(Stored items from a collection)
++++++++

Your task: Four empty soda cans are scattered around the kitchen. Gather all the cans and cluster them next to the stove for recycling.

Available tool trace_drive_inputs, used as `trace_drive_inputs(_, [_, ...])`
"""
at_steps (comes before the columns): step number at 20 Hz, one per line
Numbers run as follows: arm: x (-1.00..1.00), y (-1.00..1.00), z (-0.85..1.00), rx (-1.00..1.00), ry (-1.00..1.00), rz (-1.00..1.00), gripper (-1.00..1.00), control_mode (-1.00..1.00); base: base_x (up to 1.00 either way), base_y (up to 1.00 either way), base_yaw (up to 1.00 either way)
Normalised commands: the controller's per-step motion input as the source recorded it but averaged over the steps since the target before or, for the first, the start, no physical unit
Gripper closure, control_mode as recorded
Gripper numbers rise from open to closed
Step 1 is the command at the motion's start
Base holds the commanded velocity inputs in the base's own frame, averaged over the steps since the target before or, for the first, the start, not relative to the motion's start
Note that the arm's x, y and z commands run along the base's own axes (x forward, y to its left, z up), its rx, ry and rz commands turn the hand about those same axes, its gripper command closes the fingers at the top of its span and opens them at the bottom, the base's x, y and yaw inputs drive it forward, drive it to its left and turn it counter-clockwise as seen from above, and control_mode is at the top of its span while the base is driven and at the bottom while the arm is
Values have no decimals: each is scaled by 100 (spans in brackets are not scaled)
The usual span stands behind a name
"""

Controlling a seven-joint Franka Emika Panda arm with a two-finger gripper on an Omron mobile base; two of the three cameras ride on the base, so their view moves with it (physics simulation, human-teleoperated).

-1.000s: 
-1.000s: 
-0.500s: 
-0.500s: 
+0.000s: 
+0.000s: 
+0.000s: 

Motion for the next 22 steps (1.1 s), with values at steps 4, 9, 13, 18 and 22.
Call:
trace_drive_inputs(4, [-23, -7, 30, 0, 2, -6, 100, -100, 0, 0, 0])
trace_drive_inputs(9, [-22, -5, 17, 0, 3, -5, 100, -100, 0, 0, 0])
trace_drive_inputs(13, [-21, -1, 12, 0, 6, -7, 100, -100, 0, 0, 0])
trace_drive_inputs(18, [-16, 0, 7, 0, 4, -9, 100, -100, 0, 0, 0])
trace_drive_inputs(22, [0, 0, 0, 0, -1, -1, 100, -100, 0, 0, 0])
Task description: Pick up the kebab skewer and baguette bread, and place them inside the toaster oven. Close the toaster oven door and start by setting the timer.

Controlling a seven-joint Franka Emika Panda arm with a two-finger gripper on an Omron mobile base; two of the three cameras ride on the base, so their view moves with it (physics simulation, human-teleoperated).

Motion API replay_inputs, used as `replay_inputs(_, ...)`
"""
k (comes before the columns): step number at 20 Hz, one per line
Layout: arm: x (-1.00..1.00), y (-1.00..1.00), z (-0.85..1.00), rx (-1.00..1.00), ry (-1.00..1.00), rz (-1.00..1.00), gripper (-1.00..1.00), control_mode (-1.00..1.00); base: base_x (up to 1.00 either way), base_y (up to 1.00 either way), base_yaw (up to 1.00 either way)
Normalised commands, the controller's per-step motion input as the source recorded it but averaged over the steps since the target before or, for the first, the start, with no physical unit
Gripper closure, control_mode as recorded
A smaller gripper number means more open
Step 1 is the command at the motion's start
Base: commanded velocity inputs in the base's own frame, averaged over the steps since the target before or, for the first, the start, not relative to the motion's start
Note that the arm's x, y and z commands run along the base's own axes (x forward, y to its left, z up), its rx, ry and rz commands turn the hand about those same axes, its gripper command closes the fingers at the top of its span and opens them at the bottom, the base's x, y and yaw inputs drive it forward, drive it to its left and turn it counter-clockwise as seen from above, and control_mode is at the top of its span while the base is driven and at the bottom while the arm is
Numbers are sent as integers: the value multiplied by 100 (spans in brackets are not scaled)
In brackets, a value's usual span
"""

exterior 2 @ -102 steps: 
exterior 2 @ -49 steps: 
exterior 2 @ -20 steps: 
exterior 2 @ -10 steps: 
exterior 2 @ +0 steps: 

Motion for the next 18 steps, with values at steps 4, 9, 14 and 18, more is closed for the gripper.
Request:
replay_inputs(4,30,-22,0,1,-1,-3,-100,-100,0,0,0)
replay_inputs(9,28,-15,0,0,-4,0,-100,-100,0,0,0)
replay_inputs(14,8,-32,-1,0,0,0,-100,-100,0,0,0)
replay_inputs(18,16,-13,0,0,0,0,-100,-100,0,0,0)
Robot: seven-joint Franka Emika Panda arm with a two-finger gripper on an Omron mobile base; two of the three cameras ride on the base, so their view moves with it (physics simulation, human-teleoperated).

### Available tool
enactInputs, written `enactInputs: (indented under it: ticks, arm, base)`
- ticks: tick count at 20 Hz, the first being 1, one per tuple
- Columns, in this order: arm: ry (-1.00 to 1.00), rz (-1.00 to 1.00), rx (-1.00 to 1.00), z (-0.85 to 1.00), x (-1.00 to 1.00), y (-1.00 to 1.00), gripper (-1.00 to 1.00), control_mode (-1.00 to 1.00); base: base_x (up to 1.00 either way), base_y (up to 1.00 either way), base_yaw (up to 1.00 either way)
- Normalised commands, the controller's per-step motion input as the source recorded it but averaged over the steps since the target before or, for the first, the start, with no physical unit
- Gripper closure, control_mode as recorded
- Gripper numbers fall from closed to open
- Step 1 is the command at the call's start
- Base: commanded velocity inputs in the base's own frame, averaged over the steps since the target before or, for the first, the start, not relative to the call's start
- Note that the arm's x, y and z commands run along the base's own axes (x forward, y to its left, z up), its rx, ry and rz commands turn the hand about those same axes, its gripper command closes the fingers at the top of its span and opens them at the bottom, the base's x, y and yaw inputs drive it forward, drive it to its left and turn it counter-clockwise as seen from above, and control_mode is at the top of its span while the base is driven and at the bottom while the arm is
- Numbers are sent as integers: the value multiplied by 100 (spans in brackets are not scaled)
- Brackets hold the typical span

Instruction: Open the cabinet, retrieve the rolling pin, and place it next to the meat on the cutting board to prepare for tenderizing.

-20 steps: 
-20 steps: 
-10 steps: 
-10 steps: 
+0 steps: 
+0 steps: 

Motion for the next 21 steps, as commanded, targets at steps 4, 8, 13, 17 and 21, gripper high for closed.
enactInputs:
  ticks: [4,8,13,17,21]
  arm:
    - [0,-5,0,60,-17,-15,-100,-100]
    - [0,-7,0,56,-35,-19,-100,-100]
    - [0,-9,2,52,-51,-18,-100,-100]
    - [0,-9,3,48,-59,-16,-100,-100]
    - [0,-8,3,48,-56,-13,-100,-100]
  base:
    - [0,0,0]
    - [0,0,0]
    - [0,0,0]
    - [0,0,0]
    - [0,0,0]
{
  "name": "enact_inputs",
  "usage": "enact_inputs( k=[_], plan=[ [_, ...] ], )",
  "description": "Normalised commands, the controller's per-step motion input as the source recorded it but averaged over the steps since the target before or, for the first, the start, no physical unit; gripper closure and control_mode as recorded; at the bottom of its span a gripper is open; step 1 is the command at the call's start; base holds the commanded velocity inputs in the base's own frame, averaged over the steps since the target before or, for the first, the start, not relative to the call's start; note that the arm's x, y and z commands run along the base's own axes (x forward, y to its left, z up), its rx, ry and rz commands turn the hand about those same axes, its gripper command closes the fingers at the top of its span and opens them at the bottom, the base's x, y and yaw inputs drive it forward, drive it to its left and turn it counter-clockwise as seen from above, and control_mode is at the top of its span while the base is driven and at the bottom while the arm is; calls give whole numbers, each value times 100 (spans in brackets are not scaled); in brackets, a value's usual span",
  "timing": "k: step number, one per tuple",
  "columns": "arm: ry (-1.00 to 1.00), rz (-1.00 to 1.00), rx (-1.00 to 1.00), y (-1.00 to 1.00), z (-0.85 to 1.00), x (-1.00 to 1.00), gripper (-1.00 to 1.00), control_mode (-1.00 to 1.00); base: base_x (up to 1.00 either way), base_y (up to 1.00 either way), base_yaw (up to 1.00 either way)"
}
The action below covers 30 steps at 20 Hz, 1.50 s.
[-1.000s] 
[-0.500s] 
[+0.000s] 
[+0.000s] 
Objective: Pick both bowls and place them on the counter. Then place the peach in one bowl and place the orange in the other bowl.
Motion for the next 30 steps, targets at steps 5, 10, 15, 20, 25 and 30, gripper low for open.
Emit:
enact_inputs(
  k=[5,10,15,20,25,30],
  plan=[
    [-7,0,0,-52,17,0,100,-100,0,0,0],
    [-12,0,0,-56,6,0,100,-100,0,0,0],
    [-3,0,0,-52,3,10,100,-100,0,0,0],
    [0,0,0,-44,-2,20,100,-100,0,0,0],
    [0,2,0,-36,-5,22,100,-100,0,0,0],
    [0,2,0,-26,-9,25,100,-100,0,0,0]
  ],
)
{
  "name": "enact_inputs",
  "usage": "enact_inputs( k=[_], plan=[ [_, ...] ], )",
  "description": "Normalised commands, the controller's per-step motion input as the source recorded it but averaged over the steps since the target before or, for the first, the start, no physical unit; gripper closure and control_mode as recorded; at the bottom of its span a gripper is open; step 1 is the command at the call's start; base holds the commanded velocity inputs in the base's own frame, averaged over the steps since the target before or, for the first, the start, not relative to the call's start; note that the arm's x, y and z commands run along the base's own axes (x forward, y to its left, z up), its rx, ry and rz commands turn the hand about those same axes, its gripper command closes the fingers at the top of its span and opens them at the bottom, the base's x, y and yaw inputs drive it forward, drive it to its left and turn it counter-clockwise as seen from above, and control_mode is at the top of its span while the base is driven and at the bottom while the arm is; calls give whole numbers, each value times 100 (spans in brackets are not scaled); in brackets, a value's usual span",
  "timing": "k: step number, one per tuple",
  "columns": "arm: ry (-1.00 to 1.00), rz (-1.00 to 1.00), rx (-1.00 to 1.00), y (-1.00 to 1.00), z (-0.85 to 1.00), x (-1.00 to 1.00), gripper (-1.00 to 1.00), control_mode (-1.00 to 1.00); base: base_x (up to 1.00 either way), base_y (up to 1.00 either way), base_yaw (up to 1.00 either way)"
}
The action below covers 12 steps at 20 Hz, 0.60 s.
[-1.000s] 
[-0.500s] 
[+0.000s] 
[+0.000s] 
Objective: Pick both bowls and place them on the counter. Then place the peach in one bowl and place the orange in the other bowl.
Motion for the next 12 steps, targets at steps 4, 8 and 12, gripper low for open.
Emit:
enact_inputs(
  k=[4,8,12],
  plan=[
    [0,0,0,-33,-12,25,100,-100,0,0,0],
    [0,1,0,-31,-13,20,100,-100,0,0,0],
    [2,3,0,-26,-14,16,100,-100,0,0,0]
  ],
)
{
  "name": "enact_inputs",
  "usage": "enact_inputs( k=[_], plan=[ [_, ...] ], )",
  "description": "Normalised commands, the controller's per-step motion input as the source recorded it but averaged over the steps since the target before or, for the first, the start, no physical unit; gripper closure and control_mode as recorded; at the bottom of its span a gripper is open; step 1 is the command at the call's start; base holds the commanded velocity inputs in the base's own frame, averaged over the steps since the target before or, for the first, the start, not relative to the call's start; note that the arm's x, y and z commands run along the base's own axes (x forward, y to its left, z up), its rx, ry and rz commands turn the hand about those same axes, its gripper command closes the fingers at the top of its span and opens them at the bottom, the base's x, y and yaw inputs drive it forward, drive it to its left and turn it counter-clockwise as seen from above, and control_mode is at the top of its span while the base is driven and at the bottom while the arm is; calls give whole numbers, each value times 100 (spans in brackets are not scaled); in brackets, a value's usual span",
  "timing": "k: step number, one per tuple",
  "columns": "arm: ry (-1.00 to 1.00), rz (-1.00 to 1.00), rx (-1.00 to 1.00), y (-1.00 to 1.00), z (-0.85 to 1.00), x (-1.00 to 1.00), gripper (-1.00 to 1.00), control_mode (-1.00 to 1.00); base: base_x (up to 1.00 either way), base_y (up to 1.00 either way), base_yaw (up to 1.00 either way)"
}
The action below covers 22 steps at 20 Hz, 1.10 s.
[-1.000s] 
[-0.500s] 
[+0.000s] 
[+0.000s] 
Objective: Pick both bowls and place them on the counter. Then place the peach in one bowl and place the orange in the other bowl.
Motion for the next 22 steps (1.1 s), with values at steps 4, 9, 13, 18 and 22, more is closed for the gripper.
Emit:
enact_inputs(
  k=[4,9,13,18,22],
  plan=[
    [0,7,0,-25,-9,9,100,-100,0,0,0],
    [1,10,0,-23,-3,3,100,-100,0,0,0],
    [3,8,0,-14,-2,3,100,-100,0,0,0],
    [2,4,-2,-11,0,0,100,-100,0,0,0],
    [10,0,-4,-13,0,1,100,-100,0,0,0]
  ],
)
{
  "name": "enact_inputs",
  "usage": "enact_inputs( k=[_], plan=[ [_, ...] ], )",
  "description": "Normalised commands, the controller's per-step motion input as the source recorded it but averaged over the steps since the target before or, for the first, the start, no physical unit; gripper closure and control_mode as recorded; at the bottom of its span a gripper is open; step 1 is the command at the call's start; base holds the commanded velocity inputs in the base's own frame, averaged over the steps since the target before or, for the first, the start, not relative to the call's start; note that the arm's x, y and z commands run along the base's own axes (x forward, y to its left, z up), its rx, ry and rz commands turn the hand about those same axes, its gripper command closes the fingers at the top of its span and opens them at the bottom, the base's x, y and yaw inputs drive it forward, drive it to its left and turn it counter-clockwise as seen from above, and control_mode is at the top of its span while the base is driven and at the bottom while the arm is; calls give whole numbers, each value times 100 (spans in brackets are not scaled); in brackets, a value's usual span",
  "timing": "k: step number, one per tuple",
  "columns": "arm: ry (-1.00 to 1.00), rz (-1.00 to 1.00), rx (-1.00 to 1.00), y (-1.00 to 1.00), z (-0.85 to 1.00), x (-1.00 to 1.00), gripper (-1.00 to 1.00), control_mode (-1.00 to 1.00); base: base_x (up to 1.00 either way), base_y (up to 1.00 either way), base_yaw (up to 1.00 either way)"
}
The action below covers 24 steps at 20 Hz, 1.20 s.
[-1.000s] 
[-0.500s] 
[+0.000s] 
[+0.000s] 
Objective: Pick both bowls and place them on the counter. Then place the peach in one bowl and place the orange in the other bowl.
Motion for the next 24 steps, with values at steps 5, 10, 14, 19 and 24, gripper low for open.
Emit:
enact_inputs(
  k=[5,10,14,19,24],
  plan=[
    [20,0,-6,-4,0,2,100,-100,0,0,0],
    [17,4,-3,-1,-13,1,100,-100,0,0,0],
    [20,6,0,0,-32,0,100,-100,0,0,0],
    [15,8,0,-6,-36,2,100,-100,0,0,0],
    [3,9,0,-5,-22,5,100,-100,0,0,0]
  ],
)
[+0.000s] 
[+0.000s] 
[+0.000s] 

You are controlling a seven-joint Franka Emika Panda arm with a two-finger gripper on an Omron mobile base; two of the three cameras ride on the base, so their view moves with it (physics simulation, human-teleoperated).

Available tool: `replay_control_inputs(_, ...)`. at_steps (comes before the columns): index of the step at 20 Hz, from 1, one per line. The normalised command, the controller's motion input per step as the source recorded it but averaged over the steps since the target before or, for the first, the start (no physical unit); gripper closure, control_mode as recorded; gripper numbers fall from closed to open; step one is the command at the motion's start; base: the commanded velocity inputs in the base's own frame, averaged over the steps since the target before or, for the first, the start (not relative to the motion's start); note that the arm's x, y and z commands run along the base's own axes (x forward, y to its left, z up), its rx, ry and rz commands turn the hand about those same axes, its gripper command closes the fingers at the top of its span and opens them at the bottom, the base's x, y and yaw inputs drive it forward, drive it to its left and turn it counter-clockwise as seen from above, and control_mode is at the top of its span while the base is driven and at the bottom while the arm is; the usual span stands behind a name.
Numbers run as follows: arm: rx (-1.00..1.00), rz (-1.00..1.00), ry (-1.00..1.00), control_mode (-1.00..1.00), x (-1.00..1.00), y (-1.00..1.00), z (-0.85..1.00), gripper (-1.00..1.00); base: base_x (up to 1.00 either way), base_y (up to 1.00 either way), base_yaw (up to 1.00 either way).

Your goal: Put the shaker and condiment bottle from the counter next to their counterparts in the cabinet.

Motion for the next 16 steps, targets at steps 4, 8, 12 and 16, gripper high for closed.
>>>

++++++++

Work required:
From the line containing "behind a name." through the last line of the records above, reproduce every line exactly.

Written answer:
Available tool: `replay_control_inputs(_, ...)`. at_steps (comes before the columns): index of the step at 20 Hz, from 1, one per line. The normalised command, the controller's motion input per step as the source recorded it but averaged over the steps since the target before or, for the first, the start (no physical unit); gripper closure, control_mode as recorded; gripper numbers fall from closed to open; step one is the command at the motion's start; base: the commanded velocity inputs in the base's own frame, averaged over the steps since the target before or, for the first, the start (not relative to the motion's start); note that the arm's x, y and z commands run along the base's own axes (x forward, y to its left, z up), its rx, ry and rz commands turn the hand about those same axes, its gripper command closes the fingers at the top of its span and opens them at the bottom, the base's x, y and yaw inputs drive it forward, drive it to its left and turn it counter-clockwise as seen from above, and control_mode is at the top of its span while the base is driven and at the bottom while the arm is; the usual span stands behind a name.
Numbers run as follows: arm: rx (-1.00..1.00), rz (-1.00..1.00), ry (-1.00..1.00), control_mode (-1.00..1.00), x (-1.00..1.00), y (-1.00..1.00), z (-0.85..1.00), gripper (-1.00..1.00); base: base_x (up to 1.00 either way), base_y (up to 1.00 either way), base_yaw (up to 1.00 either way).

Your goal: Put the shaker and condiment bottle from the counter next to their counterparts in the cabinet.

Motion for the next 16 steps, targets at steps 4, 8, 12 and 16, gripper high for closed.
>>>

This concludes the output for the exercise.